The problem
Please give the records below again in full, exactly, with the images left out.
++++ Extracted information
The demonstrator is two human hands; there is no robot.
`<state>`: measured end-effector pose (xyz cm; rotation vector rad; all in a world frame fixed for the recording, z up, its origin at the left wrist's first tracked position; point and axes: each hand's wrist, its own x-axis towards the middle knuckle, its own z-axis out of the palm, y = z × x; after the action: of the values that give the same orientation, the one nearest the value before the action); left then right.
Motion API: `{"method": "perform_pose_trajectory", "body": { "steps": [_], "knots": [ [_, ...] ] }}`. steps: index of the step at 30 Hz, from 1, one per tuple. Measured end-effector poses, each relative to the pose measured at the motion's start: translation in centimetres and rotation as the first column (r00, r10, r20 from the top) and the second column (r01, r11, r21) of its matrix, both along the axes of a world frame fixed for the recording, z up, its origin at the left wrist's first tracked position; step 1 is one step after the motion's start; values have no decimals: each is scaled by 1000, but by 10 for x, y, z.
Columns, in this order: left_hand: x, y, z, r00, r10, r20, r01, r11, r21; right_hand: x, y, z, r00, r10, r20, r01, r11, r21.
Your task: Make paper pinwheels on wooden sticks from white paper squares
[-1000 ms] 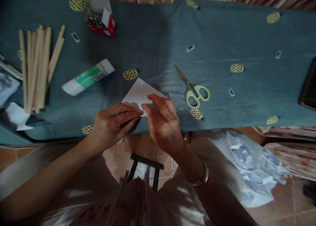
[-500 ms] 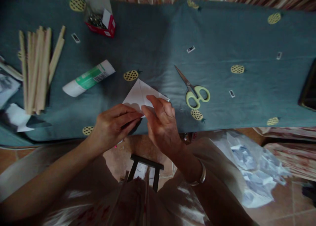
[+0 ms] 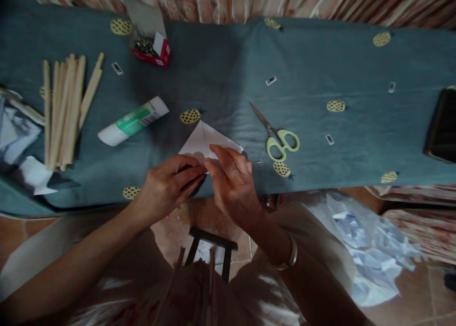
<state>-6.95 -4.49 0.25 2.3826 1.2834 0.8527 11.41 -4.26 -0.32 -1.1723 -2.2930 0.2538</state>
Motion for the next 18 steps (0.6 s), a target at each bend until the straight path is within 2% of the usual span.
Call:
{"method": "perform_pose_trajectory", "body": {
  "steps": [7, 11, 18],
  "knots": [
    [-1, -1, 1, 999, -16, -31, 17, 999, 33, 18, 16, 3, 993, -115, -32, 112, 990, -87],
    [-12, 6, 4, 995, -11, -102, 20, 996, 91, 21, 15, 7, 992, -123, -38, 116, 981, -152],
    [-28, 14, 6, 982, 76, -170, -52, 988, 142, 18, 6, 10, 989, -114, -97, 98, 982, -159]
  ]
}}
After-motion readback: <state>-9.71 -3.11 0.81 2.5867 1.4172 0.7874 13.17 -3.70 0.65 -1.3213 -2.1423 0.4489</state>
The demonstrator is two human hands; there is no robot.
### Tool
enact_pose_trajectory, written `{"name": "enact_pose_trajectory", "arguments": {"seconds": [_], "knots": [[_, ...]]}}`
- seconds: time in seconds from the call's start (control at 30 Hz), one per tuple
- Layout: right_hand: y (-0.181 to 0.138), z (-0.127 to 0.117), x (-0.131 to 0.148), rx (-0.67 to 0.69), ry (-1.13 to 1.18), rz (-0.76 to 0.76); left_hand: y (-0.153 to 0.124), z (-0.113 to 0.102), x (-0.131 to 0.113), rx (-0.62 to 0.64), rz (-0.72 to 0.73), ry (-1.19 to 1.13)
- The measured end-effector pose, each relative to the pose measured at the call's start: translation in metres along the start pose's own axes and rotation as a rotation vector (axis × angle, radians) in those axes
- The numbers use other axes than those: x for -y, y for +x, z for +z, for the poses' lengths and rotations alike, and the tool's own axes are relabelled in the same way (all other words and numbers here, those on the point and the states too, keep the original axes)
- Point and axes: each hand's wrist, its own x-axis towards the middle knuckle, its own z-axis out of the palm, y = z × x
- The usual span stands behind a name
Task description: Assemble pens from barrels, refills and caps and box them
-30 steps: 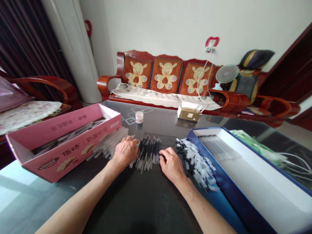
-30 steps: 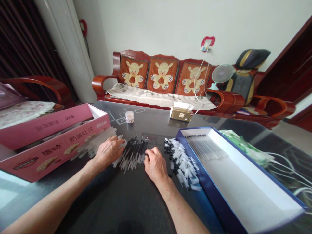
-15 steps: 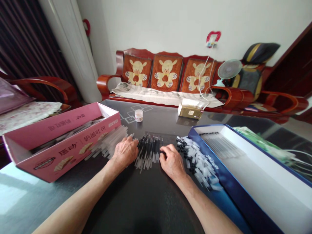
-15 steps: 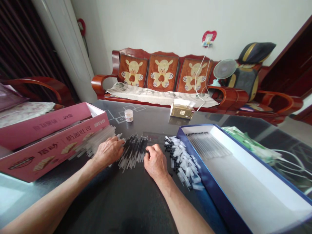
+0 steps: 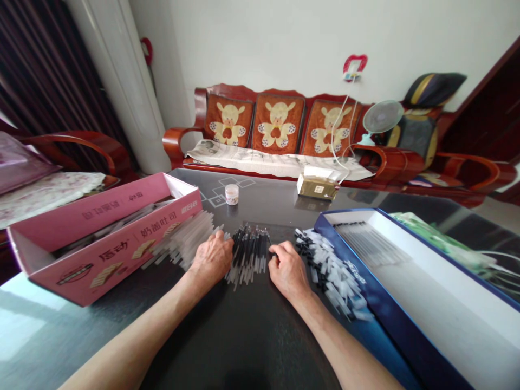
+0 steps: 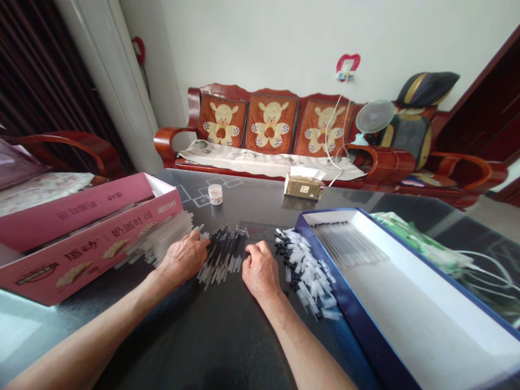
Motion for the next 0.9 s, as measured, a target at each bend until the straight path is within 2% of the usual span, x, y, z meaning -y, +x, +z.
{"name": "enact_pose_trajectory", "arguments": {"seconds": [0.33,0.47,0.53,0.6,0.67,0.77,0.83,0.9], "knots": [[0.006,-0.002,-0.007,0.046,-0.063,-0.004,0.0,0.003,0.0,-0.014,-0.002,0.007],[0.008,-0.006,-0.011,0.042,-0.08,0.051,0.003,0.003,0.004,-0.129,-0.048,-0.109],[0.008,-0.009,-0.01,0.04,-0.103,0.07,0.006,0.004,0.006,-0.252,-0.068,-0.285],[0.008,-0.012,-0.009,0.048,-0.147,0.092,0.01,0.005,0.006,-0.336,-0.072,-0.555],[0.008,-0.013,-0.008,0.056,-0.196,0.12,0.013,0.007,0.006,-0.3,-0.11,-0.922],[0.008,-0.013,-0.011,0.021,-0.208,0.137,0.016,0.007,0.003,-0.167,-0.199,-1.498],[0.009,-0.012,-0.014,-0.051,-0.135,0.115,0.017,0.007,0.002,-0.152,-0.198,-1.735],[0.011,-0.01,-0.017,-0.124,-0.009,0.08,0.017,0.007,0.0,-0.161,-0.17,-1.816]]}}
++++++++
Your solution
The demonstrator is two human hands; there is no robot.
`<state>`: measured end-effector pose (xyz cm; rotation vector rad; all in a world frame fixed for the recording, z up, its origin at the left wrist's first tracked position; point and axes: each hand's wrist, its own x-axis towards the middle knuckle, its own z-axis out of the palm, y = z × x; after the action: of the values that give the same orientation, the one nearest the value before the action); left then right.
Motion API: `{"method": "perform_pose_trajectory", "body": { "steps": [_], "knots": [ [_, ...] ] }}`. steps: index of the step at 30 Hz, from 1, one per tuple. Measured end-effector poses, each relative to the pose measured at the motion's start: translation in centimetres and rotation as the first column (r00, r10, r20 from the top) and the second column (r01, r11, r21) of its matrix, both along the axes of a world frame fixed for the recording, z up, its origin at the left wrist's first tracked position; step 1 is one step after the motion's start; values have no decimals: each is scaled by 1000, but by 10 for x, y, z.
Columns, in this order: left_hand: x, y, z, r00, r10, r20, r01, r11, r21; right_hand: x, y, z, r00, r10, r20, r01, r11, r21.
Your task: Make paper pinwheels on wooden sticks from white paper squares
[-1000 ms] 
[-500 ms] 
[+0 ms] 
<state>-6.95 -4.49 0.25 2.3826 1.2834 0.8527 11.41 -4.26 -0.32 -1.1723 -2.2930 0.2538</state>
Motion for the next 18 steps (0.6 s), a target at each bend until the straight path is within 2% of the usual span.
Call:
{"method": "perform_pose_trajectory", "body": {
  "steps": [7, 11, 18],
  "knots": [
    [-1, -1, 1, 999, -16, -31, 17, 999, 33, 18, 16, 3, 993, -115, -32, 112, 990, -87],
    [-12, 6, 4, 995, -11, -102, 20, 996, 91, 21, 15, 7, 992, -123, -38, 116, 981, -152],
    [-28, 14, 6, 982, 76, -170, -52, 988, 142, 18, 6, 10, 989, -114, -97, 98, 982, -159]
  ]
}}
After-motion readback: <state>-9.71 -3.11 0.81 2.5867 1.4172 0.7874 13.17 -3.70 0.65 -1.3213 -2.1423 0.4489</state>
The demonstrator is two human hands; there is no robot.
### Tool
enact_pose_trajectory, written `{"name": "enact_pose_trajectory", "arguments": {"seconds": [_], "knots": [[_, ...]]}}`
- seconds: time in seconds from the call's start (control at 30 Hz), one per tuple
- Layout: right_hand: y (-0.181 to 0.138), z (-0.127 to 0.117), x (-0.131 to 0.148), rx (-0.67 to 0.69), ry (-1.13 to 1.18), rz (-0.76 to 0.76); left_hand: y (-0.153 to 0.124), z (-0.113 to 0.102), x (-0.131 to 0.113), rx (-0.62 to 0.64), rz (-0.72 to 0.73), ry (-1.19 to 1.13)
- The measured end-effector pose, each relative to the pose measured at the call's start: translation in metres along the start pose's own axes and rotation as a rotation vector (axis × angle, radians) in those axes
- The numbers use other axes than those: x for -y, y for +x, z for +z, for the poses' lengths and rotations alike, and the tool's own axes are relabelled in the same way (all other words and numbers here, those on the point and the states too, keep the original axes)
- Point and axes: each hand's wrist, its own x-axis towards the middle knuckle, its own z-axis out of the palm, y = z × x
- The usual span stands behind a name
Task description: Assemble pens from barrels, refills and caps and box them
-30 steps: 
-30 steps: 
-15 steps: 
-15 steps: 
+0 steps: 
+0 steps: 
Motion for the next 0.9 s, as measured, a target at each bend until the straight path is within 2% of the usual span, x, y, z meaning -y, +x, +z.
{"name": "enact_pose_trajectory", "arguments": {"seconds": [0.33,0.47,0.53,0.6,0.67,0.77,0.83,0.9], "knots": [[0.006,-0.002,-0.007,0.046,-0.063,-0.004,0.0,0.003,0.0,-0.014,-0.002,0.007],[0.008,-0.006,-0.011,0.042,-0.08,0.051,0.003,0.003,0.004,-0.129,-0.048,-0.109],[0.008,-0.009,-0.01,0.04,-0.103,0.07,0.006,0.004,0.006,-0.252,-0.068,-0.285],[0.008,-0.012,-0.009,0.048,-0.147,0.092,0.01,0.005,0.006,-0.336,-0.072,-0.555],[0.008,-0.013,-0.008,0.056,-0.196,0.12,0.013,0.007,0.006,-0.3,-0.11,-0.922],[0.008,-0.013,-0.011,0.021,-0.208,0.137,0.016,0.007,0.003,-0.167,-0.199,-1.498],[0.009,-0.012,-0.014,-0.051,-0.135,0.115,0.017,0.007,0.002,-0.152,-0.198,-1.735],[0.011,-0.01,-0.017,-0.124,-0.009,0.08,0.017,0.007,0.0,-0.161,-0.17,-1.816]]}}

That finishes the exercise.